**WHAT IS NEEDED**
Reproduce exactly, and solely, the lines running from the top of the data below through the line with "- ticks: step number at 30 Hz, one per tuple", both inclusive. Omit pictures.
== INPUT DATA
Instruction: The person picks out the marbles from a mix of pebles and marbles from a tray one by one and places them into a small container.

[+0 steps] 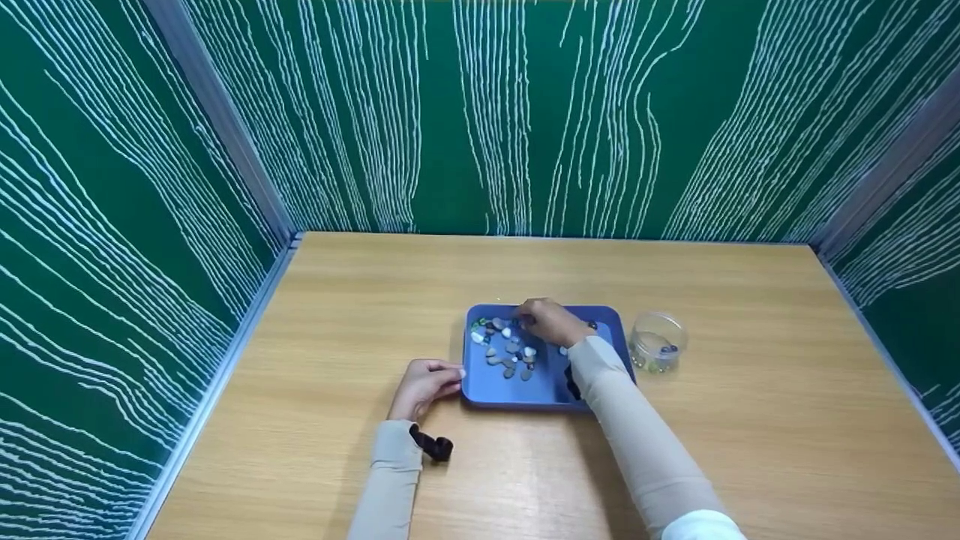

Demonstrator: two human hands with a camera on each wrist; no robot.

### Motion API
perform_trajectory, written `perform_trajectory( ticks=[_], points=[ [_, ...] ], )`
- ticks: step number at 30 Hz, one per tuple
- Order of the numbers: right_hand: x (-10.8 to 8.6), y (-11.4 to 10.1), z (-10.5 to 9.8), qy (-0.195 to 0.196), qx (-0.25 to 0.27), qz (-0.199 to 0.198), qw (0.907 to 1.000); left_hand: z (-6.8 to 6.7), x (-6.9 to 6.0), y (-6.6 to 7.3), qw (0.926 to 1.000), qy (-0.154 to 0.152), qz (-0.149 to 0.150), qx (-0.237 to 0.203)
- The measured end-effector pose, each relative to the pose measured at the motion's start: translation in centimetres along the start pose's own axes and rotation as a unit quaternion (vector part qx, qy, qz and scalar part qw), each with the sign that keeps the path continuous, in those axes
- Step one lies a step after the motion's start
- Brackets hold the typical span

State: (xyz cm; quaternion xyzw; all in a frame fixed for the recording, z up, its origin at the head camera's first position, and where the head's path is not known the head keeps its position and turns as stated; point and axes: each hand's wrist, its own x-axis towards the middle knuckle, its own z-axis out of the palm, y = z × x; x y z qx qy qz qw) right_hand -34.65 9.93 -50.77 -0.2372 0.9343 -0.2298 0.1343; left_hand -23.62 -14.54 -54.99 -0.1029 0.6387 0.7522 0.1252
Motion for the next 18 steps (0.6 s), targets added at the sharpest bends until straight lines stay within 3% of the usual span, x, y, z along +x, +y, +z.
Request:
perform_trajectory(
  ticks=[5,13,18],
  points=[
    [0.0,-0.1,0.4,0.002,-0.024,-0.005,0.9997,0.0,0.0,0.0,1.0,0.004,-0.008,-0.002],
    [0.0,-0.2,1.0,0.015,-0.077,-0.028,0.9965,0.0,0.1,-0.2,0.9999,-0.002,0.004,-0.01],
    [0.1,-0.2,1.2,0.014,-0.073,-0.028,0.9968,0.0,0.1,-0.2,1.0,-0.001,0.002,-0.007]
  ],
)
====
**THE COMPLETED TASK**
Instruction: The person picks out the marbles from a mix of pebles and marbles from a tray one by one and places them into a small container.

[+0 steps] 

Demonstrator: two human hands with a camera on each wrist; no robot.

### Motion API
perform_trajectory, written `perform_trajectory( ticks=[_], points=[ [_, ...] ], )`
- ticks: step number at 30 Hz, one per tuple

What has been written here completes the answer.